## What you will do
When the line containing "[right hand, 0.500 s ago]" is found in the data below, copy it and each line after it through the line containing "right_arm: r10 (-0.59", exactly and with no others.

• • • •

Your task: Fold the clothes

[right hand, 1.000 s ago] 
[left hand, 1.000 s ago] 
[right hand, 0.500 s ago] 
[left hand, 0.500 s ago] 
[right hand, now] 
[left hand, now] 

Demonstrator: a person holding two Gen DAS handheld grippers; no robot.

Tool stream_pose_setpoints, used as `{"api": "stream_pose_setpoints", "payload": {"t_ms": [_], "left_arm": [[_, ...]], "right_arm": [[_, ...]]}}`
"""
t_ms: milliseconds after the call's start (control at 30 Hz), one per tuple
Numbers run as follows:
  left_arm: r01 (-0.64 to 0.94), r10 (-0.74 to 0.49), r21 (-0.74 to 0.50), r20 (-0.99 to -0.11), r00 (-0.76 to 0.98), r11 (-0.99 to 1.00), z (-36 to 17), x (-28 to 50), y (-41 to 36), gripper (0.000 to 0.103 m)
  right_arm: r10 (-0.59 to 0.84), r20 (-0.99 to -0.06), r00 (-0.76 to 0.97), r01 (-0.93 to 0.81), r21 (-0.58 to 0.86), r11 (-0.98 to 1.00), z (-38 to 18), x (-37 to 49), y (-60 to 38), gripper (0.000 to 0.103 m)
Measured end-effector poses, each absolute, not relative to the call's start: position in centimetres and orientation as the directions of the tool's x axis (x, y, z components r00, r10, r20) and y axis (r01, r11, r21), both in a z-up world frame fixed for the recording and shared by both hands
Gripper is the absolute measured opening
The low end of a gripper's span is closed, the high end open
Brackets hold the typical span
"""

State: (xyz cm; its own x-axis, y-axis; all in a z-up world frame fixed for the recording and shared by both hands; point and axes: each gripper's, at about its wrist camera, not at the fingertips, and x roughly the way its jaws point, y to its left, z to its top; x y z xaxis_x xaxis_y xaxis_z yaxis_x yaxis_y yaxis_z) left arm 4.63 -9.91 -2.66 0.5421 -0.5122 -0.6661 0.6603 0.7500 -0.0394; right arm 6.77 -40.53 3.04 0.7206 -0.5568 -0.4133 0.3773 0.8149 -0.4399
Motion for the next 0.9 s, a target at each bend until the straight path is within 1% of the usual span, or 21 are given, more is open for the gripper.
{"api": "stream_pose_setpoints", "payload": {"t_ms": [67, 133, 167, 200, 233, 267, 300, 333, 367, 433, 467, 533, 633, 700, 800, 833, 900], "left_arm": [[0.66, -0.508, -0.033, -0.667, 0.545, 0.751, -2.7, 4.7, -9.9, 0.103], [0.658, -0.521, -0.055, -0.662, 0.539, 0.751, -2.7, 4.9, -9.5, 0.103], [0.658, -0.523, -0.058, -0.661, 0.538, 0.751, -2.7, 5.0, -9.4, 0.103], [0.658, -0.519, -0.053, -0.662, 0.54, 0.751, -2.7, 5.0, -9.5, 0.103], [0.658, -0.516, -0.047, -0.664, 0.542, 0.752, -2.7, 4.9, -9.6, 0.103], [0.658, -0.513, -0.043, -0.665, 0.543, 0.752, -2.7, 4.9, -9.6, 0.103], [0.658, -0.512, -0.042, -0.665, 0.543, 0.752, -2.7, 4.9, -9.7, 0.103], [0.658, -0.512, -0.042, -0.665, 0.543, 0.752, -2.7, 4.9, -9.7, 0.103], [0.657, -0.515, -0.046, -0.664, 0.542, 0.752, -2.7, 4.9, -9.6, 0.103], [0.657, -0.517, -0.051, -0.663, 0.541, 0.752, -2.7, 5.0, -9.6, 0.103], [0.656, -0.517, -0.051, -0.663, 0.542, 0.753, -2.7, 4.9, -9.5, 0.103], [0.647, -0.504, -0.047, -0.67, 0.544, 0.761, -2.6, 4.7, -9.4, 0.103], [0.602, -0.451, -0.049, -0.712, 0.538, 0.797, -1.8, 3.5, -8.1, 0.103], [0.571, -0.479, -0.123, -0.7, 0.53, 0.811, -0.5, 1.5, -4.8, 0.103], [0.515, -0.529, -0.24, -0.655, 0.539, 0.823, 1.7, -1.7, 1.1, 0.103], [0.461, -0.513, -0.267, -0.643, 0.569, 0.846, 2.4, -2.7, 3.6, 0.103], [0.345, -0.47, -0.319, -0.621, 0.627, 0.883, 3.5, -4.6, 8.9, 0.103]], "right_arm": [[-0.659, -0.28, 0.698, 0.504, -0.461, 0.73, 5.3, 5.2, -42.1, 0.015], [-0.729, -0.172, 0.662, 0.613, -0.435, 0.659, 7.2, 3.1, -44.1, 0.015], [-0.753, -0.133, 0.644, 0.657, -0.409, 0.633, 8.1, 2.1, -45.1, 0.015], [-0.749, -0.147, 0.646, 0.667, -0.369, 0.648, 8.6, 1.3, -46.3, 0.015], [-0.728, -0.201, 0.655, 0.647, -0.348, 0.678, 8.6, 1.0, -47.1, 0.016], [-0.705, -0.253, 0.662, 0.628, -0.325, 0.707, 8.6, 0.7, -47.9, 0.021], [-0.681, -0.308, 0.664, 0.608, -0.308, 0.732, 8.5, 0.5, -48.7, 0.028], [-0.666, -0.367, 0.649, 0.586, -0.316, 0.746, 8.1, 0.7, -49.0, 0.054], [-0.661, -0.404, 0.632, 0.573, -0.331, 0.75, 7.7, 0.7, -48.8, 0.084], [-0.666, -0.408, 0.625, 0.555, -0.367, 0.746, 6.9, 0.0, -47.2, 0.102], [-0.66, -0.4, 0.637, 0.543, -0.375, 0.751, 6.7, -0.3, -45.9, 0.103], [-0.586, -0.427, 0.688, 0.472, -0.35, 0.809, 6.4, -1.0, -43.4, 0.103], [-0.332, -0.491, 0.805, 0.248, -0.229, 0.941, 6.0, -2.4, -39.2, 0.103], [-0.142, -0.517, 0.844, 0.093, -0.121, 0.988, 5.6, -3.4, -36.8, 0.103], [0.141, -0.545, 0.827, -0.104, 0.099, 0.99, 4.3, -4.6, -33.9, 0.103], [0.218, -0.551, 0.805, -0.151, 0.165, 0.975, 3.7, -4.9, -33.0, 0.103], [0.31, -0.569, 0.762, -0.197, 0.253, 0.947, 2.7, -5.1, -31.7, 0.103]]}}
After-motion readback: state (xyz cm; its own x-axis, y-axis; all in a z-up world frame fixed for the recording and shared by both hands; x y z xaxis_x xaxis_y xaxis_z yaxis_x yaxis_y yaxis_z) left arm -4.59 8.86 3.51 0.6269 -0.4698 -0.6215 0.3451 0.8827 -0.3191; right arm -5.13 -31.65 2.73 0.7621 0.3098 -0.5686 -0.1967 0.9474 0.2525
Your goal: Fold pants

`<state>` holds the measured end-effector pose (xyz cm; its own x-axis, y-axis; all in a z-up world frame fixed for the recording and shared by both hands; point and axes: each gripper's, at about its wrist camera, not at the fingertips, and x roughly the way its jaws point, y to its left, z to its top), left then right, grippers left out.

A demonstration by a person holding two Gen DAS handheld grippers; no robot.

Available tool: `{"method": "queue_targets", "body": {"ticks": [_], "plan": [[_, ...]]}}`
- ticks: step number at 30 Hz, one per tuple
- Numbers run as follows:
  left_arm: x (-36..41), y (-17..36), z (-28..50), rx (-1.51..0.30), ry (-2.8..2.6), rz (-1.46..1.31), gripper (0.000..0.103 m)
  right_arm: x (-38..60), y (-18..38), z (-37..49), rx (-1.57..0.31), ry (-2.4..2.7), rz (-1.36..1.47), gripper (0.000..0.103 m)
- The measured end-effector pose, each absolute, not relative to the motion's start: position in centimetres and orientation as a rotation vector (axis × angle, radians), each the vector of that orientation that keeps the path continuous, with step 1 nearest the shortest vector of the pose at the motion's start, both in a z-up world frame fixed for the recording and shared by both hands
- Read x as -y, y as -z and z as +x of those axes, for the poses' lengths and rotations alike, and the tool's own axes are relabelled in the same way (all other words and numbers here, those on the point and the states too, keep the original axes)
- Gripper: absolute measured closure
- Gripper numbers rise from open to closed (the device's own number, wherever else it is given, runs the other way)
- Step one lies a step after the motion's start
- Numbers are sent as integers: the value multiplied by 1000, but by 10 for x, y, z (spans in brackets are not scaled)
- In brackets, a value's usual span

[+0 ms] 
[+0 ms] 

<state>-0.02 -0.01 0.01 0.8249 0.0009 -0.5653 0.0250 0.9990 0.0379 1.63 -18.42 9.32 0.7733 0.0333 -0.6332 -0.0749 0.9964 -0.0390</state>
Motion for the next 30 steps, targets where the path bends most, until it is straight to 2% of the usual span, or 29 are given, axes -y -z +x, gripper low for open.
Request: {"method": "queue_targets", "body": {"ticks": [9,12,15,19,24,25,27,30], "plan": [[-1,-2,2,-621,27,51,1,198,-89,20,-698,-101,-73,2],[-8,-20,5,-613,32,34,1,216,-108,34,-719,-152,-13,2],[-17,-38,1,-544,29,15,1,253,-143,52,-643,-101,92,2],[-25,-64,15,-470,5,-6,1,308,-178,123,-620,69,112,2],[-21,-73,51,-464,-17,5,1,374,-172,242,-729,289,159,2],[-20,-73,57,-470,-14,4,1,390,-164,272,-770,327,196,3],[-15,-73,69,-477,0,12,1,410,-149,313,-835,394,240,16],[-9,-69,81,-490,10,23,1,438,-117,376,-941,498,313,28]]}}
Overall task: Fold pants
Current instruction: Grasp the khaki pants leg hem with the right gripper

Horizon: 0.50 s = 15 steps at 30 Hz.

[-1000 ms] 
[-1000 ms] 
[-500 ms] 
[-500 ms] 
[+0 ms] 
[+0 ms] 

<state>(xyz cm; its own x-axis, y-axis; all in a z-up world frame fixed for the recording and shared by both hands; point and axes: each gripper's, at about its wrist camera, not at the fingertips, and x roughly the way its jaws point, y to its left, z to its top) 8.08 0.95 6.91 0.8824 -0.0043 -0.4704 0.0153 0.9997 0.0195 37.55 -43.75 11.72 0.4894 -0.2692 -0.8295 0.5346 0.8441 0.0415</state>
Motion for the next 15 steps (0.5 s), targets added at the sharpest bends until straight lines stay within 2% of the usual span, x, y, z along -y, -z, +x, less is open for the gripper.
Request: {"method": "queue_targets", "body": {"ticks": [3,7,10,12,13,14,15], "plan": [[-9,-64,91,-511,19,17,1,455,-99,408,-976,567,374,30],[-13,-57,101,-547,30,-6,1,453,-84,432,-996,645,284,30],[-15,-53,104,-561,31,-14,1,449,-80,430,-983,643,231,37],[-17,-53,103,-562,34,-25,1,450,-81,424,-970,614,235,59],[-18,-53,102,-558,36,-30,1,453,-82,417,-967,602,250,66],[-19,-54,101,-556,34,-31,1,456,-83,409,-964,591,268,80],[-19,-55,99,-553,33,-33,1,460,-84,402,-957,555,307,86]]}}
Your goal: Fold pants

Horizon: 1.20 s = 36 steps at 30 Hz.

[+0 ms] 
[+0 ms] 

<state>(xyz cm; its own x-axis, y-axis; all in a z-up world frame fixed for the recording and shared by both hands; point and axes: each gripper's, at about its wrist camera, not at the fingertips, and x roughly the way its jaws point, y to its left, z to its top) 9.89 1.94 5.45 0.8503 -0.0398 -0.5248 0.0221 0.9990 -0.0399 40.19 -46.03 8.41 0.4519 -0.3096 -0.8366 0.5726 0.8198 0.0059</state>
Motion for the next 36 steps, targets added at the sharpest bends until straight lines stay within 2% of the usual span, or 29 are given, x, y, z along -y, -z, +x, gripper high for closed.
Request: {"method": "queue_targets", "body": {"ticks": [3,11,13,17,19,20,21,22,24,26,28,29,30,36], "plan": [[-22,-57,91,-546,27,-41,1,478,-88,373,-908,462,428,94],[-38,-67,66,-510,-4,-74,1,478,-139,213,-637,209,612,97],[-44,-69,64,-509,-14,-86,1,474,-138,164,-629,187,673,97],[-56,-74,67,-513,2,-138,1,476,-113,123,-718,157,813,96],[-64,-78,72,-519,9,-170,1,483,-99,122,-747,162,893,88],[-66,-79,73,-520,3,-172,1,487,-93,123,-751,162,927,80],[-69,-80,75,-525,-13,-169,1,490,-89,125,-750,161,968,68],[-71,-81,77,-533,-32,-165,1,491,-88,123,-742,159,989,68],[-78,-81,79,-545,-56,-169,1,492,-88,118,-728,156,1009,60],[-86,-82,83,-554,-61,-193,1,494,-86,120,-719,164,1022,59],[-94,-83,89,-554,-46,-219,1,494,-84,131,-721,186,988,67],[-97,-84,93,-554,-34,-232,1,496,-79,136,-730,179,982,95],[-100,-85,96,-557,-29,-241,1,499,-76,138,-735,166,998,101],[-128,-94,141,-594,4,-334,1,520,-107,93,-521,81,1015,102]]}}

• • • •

## Your solution
[right hand, 0.500 s ago] 
[left hand, 0.500 s ago] 
[right hand, now] 
[left hand, now] 

Demonstrator: a person holding two Gen DAS handheld grippers; no robot.

Tool stream_pose_setpoints, used as `{"api": "stream_pose_setpoints", "payload": {"t_ms": [_], "left_arm": [[_, ...]], "right_arm": [[_, ...]]}}`
"""
t_ms: milliseconds after the call's start (control at 30 Hz), one per tuple
Numbers run as follows:
  left_arm: r01 (-0.64 to 0.94), r10 (-0.74 to 0.49), r21 (-0.74 to 0.50), r20 (-0.99 to -0.11), r00 (-0.76 to 0.98), r11 (-0.99 to 1.00), z (-36 to 17), x (-28 to 50), y (-41 to 36), gripper (0.000 to 0.103 m)
  right_arm: r10 (-0.59 to 0.84), r20 (-0.99 to -0.06), r00 (-0.76 to 0.97), r01 (-0.93 to 0.81), r21 (-0.58 to 0.86), r11 (-0.98 to 1.00), z (-38 to 18), x (-37 to 49), y (-60 to 38), gripper (0.000 to 0.103 m)

No additional output is expected.